The reasons I wrote this short story
In Slavic folklore, Koschei is an immortal demon who cannot be killed until the artefact containing his soul – a needle – is destroyed. This legend has resurfaced in fantasy, namely in Harry Potter with Voldemort and his horcruxes, and in Dungeons and Dragons with the lich and its phylactery. I wanted to exploit it once more for the sake of my short story. However important our hatred toward technology may be, we are now linked to it.
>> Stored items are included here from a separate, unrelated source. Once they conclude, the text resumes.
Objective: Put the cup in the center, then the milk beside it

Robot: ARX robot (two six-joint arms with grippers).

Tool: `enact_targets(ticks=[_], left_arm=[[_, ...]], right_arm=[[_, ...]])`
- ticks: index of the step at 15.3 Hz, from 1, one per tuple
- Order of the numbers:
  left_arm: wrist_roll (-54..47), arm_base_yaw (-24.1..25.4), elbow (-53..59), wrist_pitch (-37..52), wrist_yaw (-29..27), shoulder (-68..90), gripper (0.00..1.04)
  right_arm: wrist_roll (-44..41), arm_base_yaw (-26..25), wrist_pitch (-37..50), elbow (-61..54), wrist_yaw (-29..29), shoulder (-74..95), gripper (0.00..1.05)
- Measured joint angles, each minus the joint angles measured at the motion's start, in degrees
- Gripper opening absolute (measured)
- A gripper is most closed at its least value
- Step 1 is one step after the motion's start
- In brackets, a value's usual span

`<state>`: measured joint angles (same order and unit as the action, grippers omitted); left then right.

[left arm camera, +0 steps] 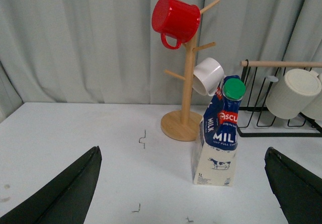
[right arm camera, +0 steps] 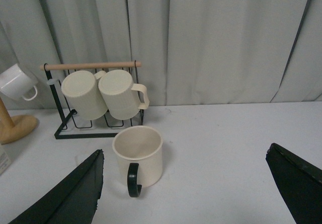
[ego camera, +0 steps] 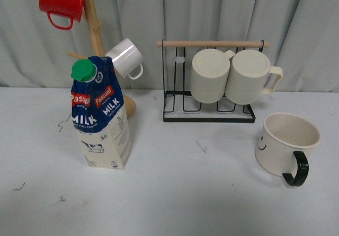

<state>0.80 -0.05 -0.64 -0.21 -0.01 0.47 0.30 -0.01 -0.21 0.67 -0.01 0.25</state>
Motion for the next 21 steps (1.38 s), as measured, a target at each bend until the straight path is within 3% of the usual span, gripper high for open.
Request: enact_targets(ticks=[20,21], left_arm=[[0.00,0.00,0.00,0.00,0.00,0.00,0.98],[0.00,0.00,0.00,-0.02,-0.02,0.00,0.98]], right_arm=[[0.00,0.00,-0.04,0.00,0.02,0.00,0.98],[1.88,3.04,-3.19,1.55,7.98,4.26,0.98]])
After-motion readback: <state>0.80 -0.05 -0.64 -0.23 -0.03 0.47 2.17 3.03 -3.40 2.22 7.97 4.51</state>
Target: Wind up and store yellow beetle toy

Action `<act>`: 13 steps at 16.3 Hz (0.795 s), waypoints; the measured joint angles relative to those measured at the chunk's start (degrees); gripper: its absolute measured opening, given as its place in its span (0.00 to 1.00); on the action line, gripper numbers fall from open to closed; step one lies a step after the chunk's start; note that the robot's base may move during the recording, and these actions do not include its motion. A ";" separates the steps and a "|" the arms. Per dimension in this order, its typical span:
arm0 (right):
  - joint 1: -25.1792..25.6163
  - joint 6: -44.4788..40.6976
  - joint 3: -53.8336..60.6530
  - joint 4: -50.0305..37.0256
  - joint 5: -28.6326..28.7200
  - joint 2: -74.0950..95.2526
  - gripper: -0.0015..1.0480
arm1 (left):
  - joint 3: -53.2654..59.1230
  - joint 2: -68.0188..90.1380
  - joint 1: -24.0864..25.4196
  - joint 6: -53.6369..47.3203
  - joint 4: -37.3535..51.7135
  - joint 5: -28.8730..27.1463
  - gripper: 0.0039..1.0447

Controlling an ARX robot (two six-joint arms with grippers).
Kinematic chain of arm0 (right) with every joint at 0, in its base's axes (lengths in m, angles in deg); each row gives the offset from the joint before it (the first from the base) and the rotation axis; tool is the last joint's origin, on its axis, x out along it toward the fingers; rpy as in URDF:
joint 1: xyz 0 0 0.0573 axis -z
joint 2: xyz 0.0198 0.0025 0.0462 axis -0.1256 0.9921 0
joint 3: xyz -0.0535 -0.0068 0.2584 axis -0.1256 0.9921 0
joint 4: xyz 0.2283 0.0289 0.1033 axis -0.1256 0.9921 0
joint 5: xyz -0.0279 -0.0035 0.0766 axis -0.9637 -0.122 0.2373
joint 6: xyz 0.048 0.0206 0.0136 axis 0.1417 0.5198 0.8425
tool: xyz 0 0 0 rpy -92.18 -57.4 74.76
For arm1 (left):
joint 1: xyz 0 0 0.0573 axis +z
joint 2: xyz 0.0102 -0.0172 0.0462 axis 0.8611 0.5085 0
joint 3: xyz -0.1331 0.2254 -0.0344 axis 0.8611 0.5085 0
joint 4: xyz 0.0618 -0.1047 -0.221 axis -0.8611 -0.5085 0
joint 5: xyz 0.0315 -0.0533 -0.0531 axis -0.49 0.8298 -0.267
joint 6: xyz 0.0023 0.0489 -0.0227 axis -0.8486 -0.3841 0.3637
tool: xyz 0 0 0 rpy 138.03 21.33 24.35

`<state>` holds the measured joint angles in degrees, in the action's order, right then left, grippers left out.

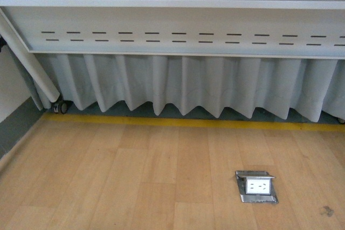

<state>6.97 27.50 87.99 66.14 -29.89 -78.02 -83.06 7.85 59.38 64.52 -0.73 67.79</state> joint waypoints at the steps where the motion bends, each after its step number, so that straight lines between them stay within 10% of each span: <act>1: 0.00 0.00 0.00 0.00 0.00 0.00 0.94 | 0.00 0.00 0.00 0.00 0.00 0.00 0.94; 13: 0.00 0.00 0.00 0.00 0.00 0.00 0.94 | 0.00 0.00 0.00 0.02 0.00 0.00 0.94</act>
<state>6.97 27.50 87.99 66.14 -29.89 -78.02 -83.06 7.85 59.38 64.55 -0.73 67.79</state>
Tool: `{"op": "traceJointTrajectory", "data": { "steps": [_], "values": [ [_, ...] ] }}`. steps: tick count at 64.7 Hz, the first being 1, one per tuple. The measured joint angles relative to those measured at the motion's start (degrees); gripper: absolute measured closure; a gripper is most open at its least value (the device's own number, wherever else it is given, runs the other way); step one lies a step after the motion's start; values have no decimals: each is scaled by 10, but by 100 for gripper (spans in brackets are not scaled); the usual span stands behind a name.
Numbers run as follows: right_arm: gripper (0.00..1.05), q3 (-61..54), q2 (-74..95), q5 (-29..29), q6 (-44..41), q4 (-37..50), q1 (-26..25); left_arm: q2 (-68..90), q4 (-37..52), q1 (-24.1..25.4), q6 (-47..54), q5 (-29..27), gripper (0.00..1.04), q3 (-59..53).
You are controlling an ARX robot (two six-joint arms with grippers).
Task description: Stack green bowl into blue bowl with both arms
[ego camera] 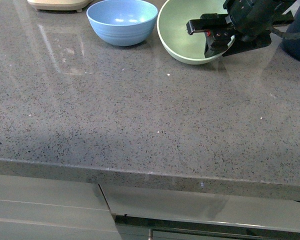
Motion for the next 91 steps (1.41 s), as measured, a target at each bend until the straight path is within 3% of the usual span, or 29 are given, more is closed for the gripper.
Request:
{"op": "traceJointTrajectory", "data": {
  "steps": [10, 14, 34, 49, 69, 81, 91],
  "values": [
    [98, -14, -29, -6, 12, 11, 0, 0, 0, 0, 0, 0, 7, 0],
    [103, -17, -38, 0, 11, 14, 0, 0, 0, 0, 0, 0, 7, 0],
    [103, -13, -42, 9, 14, 2, -2, 0, 0, 0, 0, 0, 7, 0],
    [103, 62, -17, 14, 1, -37, -8, 0, 0, 0, 0, 0, 7, 0],
    [103, 294, 62, -14, -24, -148, 5, 0, 0, 0, 0, 0, 7, 0],
    [103, 466, 135, -22, -41, -228, 33, 0, 0, 0, 0, 0, 7, 0],
    [103, 545, 166, -29, -47, -266, 56, 0, 0, 0, 0, 0, 7, 0]
  ]
}}
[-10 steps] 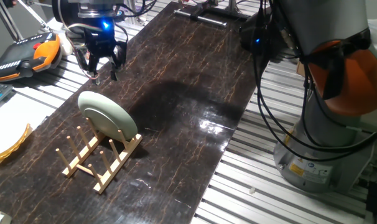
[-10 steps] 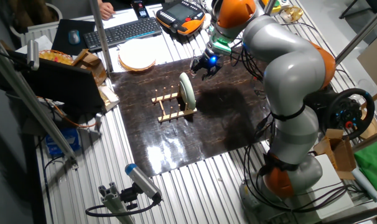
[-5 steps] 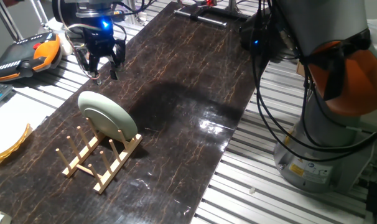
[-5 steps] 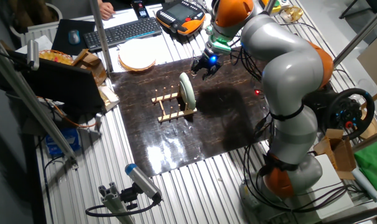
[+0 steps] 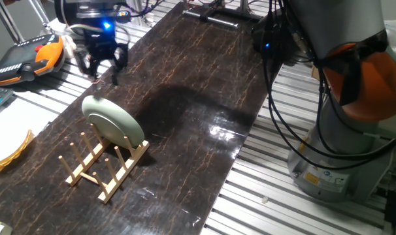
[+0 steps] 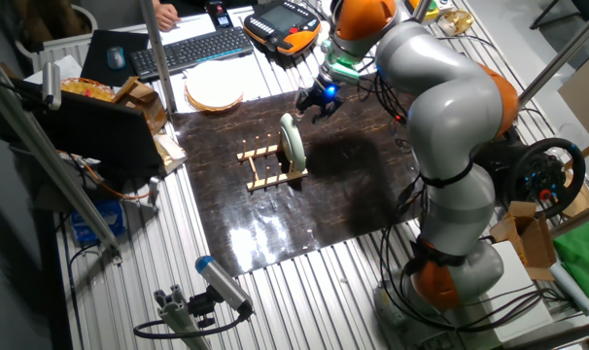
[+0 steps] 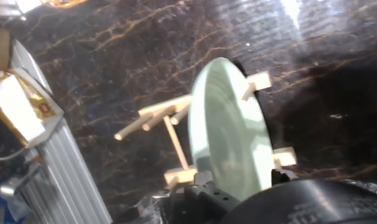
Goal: Take the dish off the dish rack
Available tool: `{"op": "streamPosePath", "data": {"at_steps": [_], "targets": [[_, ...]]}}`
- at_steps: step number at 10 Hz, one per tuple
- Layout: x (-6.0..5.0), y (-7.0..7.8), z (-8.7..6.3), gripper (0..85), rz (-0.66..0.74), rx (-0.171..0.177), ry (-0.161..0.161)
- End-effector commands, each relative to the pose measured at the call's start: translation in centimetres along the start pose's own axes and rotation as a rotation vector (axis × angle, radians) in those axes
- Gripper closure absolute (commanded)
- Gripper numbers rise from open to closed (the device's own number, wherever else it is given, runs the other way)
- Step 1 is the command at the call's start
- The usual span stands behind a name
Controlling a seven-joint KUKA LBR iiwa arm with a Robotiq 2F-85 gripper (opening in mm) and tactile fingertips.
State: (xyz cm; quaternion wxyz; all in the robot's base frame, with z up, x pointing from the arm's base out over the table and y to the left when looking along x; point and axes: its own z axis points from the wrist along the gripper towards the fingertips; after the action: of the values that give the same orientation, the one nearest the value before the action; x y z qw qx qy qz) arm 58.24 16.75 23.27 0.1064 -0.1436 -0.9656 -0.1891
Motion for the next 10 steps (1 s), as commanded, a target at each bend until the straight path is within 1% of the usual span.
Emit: {"op": "streamPosePath", "data": {"at_steps": [1, 4, 6, 7, 8, 10], "targets": [[-0.1, 0.3, 0.2, 33.0, 0.003, -0.001, -0.002], [-0.4, 0.9, 1.8, 33.3, 0.009, 0.001, -0.032], [-0.2, 1.3, 2.6, 35.0, 0.021, -0.007, -0.042], [0.0, 1.4, 2.8, 36.3, 0.024, -0.008, -0.043], [0.0, 1.4, 2.9, 38.7, 0.022, -0.011, -0.036], [0.0, 1.5, 3.0, 47.3, 0.009, -0.023, -0.019]]}}
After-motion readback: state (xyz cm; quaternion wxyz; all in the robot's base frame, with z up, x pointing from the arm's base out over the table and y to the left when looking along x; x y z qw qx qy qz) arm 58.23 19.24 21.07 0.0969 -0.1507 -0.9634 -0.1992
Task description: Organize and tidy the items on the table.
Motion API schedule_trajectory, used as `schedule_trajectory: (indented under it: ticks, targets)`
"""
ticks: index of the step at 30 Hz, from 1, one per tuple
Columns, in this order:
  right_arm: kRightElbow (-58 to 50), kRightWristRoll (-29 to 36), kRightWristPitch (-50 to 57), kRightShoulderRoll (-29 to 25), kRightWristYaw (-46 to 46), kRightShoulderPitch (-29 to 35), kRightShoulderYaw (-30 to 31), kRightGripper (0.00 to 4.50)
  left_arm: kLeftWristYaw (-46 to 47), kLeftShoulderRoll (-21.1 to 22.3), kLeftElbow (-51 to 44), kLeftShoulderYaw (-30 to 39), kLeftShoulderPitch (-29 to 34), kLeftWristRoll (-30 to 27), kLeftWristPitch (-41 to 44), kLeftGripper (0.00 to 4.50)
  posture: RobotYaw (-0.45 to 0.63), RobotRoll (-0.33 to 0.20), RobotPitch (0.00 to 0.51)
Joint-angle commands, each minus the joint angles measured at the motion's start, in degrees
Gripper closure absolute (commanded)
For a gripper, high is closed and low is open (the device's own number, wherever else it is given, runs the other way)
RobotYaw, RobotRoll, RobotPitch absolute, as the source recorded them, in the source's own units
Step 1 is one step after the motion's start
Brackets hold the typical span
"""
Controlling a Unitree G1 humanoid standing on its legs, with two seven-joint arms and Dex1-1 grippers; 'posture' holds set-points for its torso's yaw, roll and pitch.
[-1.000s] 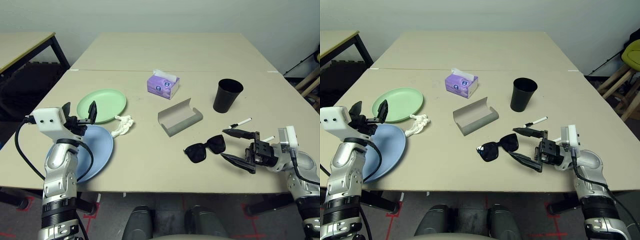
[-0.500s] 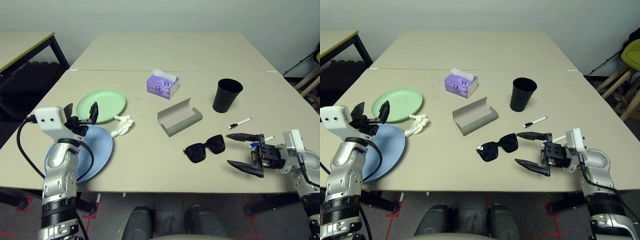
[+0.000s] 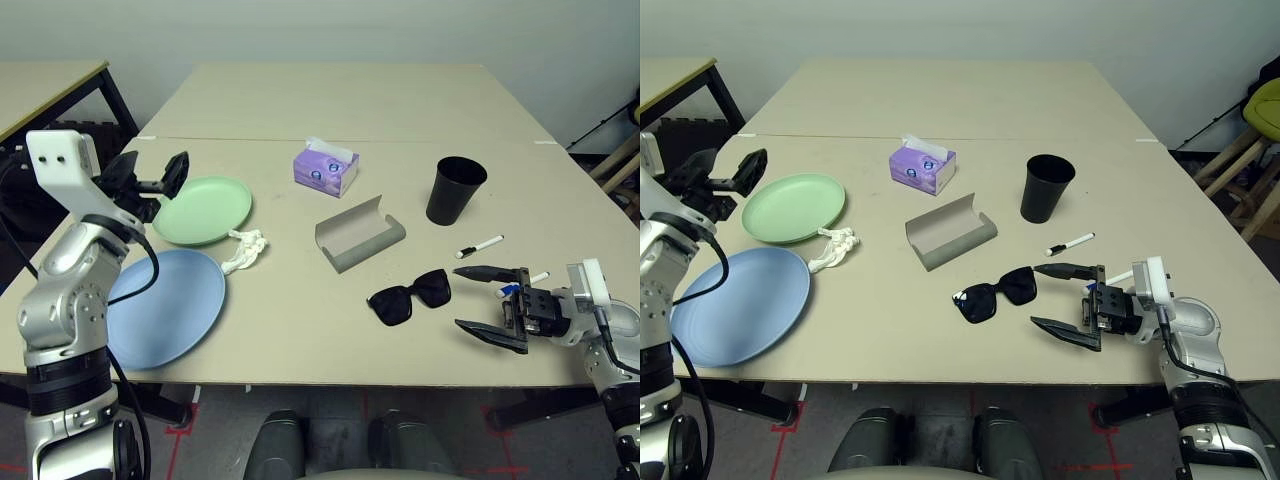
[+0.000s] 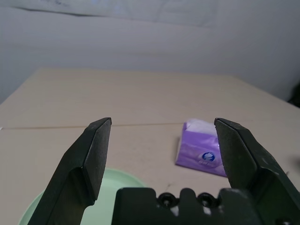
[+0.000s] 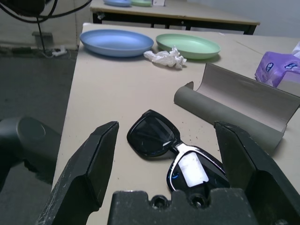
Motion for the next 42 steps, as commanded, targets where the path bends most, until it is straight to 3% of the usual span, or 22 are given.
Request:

In a way, we are its needle, horcrux and philactery. We will revive it as many times as it takes, because we do not want it destroyed. In this short story, Hamish ultimately and luckily managed to destroy both and to put an end to the information systems of his organisation. I also wanted this slaughter to be brutal and, most importantly, physical. We tend to forget that data are not immaterial. We say they are in the cloud but they are down to earth. They take shape in data centres, cables, routers, computers. In our physical world, asingle e-mail weighs about two ten-thousandths of a quadrillionth of an ounce. This is tiny, but this is something real. I wanted this short story to remind us that data can indeed be broken, just like the mills destroyed by the Luddites in the 19th century.
The story of Hamish – in reference to Hamish in Braveheart and the conservative Amish – is of course absolutely surreal. Hamish himself is a kind of modern Conan the Barbarian, strong but fearful of witchcraft. We ourselves often use the vocabulary of magic to discuss the technological events we are unable to explain. IT technicians are wizards who master the dark powers of computers and who are mysteriously protected by the curse. It even constitutes the Arthur C. Clarke’s third law of prediction: “any sufficiently advanced technology is indistinguishable from magic”. As William Foster in Falling Down by Joel Schumacher, Hamish goes on a violent rampage against the things he could not stand in society any more. In a precedent article, I discussed technostress and the fact that over a third of Americans have verbally or physically abused their computers. Hamish is the exaggerate personification of this hatred and violence toward technology. It is unlikely that technostress is able to create such extreme forms of resistance, but it does lead to deplorable outcomes such as anxiety, helplessness, depression, and decreased job satisfaction. Such psychological stress is caused mostly by the computers unreliability, the lack of computer literacy, and the quick pace of technology change. It can also be worsened by the feeling of being threatened about losing one’s job to people having a better understanding of technology. I also believe that the computer bullying and pranks that I mentioned in my short story and I witnessed myself are also to blame, but this area is yet to be investigated scientifically. Computers will remain these obscure machines we fear as long as we use them without really trying to grasp their complexity. I am not asking as much as to become computer-fluent, but just to demonstrate some curiosity. We tame computers by patiently experimenting with them. Please try this first before trying to eradicate them.